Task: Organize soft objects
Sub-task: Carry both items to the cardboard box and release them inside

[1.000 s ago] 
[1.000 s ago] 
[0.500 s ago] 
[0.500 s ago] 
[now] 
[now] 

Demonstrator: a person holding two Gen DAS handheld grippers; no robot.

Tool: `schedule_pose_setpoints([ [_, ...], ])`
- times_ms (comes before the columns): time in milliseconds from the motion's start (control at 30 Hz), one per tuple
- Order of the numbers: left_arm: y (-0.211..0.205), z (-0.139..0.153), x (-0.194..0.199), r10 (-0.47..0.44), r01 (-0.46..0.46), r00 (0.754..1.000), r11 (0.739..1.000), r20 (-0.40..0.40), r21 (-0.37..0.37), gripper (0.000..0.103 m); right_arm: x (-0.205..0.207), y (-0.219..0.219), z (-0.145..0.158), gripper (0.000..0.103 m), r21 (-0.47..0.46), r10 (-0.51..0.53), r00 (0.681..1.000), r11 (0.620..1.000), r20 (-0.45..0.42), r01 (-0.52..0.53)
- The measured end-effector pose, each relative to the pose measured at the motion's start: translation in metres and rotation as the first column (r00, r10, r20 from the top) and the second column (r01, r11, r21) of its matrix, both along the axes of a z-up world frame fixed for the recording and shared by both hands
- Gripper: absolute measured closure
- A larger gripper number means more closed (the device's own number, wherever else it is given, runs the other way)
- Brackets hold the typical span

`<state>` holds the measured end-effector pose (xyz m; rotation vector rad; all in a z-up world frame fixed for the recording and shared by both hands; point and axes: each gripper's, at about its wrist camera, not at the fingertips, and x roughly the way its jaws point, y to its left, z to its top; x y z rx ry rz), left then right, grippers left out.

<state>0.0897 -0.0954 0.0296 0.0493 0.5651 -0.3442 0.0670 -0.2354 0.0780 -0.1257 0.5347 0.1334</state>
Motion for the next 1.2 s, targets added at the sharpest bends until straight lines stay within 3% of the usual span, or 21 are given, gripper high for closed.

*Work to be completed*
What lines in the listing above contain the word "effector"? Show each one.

*Response*
- The measured end-effector pose, each relative to the pose measured at the motion's start: translation in metres and rotation as the first column (r00, r10, r20 from the top) and the second column (r01, r11, r21) of its matrix, both along the axes of a z-up world frame fixed for the recording and shared by both hands
`<state>` holds the measured end-effector pose (xyz m; rotation vector rad; all in a z-up world frame fixed for the recording and shared by both hands; point and axes: each gripper's, at about its wrist camera, not at the fingertips, and x roughly the way its jaws point, y to its left, z to its top; x y z rx ry rz), left then right, grippers left out.

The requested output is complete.